**Exercise goal**
Search the data for the string "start", and report each line where it is found.

**Recorded data**
====

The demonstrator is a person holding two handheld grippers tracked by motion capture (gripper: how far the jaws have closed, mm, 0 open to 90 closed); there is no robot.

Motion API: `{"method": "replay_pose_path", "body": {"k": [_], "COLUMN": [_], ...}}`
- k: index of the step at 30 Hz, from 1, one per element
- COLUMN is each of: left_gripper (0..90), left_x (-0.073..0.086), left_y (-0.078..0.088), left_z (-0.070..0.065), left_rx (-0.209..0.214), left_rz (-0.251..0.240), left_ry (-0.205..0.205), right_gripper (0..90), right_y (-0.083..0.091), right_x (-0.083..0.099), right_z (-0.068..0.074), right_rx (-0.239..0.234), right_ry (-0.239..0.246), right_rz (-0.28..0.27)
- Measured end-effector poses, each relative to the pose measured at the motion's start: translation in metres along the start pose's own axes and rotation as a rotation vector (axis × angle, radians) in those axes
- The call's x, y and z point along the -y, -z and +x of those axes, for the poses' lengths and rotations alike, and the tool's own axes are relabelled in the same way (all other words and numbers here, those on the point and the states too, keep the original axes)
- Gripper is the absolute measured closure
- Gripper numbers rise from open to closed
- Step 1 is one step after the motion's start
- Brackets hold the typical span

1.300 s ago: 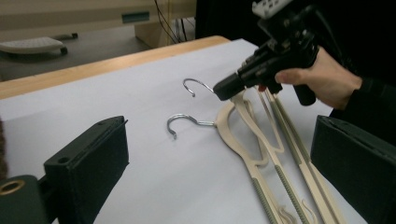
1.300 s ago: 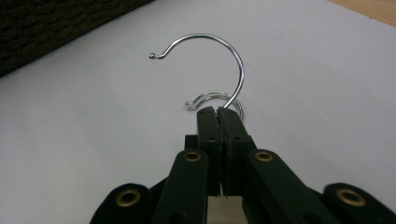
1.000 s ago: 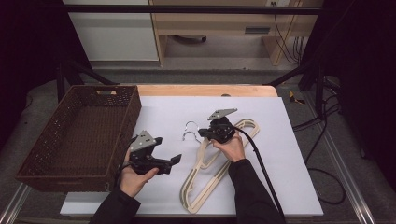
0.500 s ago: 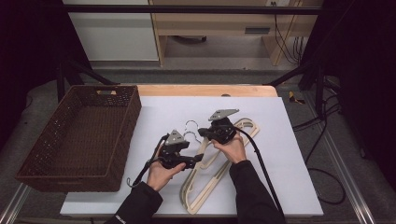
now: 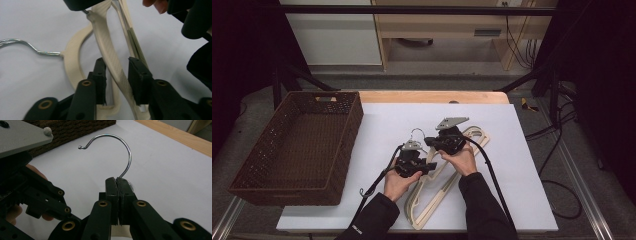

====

**Expected answer**
- Measured end-effector poses, each relative to the pose measured at the motion's start: translation in metres along the start pose's own axes and rotation as a rotation vector (axis × angle, radians) in those axes
- Step 1 is one step after the motion's start

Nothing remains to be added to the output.